Saved entries
◇ ◇ ◇ ◇ ◇ ◇ ◇

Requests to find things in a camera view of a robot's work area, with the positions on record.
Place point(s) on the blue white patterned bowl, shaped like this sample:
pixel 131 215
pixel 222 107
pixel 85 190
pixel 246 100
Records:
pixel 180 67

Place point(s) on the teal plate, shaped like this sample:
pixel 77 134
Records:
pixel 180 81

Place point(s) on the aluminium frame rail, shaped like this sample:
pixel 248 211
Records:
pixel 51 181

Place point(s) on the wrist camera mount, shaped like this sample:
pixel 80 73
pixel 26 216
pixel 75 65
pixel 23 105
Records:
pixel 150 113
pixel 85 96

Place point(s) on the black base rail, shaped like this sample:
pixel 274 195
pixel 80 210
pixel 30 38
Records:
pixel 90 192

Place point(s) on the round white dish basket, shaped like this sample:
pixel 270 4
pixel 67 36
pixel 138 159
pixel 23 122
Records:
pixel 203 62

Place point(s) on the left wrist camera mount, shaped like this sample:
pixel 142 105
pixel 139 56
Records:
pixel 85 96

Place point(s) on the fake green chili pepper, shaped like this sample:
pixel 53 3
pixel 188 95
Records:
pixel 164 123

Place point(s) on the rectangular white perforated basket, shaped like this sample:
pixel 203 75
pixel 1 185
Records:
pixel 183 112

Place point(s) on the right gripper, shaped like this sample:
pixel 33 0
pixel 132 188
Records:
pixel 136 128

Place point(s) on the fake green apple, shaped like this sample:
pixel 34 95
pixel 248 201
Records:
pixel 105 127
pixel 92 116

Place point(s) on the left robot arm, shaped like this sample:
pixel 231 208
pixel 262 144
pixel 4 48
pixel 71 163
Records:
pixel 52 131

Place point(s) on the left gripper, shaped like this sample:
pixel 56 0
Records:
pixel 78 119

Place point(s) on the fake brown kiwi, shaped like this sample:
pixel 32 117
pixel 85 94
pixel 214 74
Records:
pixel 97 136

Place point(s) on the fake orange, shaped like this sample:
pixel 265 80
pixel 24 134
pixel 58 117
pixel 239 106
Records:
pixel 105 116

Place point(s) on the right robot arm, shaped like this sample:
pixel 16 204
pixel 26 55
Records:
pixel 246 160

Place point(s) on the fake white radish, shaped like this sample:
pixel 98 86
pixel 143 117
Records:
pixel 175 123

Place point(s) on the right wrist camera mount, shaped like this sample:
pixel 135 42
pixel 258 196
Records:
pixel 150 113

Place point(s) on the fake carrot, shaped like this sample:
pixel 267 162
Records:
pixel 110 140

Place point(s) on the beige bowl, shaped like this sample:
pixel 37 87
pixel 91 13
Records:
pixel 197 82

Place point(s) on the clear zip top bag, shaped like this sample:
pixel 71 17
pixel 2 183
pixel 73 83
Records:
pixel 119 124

◇ ◇ ◇ ◇ ◇ ◇ ◇

Quote every line of the data, word for word.

Requests to find things in a camera view of a robot's work area, with the positions on record.
Place point(s) on the blue white patterned bowl, shaped like this sample:
pixel 131 215
pixel 222 107
pixel 85 190
pixel 246 100
Records:
pixel 180 67

Place point(s) on the teal plate, shaped like this sample:
pixel 77 134
Records:
pixel 180 81

Place point(s) on the aluminium frame rail, shaped like this sample:
pixel 248 211
Records:
pixel 51 181

Place point(s) on the wrist camera mount, shaped like this sample:
pixel 80 73
pixel 26 216
pixel 75 65
pixel 23 105
Records:
pixel 150 113
pixel 85 96

Place point(s) on the black base rail, shaped like this sample:
pixel 274 195
pixel 80 210
pixel 30 38
Records:
pixel 90 192

Place point(s) on the round white dish basket, shaped like this sample:
pixel 270 4
pixel 67 36
pixel 138 159
pixel 23 122
Records:
pixel 203 62

Place point(s) on the left wrist camera mount, shaped like this sample:
pixel 142 105
pixel 139 56
Records:
pixel 85 96

Place point(s) on the fake green chili pepper, shaped like this sample:
pixel 53 3
pixel 188 95
Records:
pixel 164 123

Place point(s) on the rectangular white perforated basket, shaped like this sample:
pixel 203 75
pixel 1 185
Records:
pixel 183 112

Place point(s) on the right gripper, shaped like this sample:
pixel 33 0
pixel 132 188
Records:
pixel 136 128

Place point(s) on the fake green apple, shaped like this sample:
pixel 34 95
pixel 248 201
Records:
pixel 105 127
pixel 92 116

Place point(s) on the left robot arm, shaped like this sample:
pixel 231 208
pixel 262 144
pixel 4 48
pixel 71 163
Records:
pixel 52 131

Place point(s) on the left gripper, shaped like this sample:
pixel 56 0
Records:
pixel 78 119

Place point(s) on the fake brown kiwi, shaped like this sample:
pixel 32 117
pixel 85 94
pixel 214 74
Records:
pixel 97 136

Place point(s) on the fake orange, shaped like this sample:
pixel 265 80
pixel 24 134
pixel 58 117
pixel 239 106
Records:
pixel 105 116

Place point(s) on the right robot arm, shaped like this sample:
pixel 16 204
pixel 26 55
Records:
pixel 246 160

Place point(s) on the fake white radish, shaped like this sample:
pixel 98 86
pixel 143 117
Records:
pixel 175 123

Place point(s) on the right wrist camera mount, shaped like this sample:
pixel 135 42
pixel 258 196
Records:
pixel 150 113

Place point(s) on the fake carrot, shaped like this sample:
pixel 267 162
Records:
pixel 110 140

Place point(s) on the beige bowl, shaped like this sample:
pixel 37 87
pixel 91 13
Records:
pixel 197 82

Place point(s) on the clear zip top bag, shaped like this sample:
pixel 71 17
pixel 2 183
pixel 73 83
Records:
pixel 119 124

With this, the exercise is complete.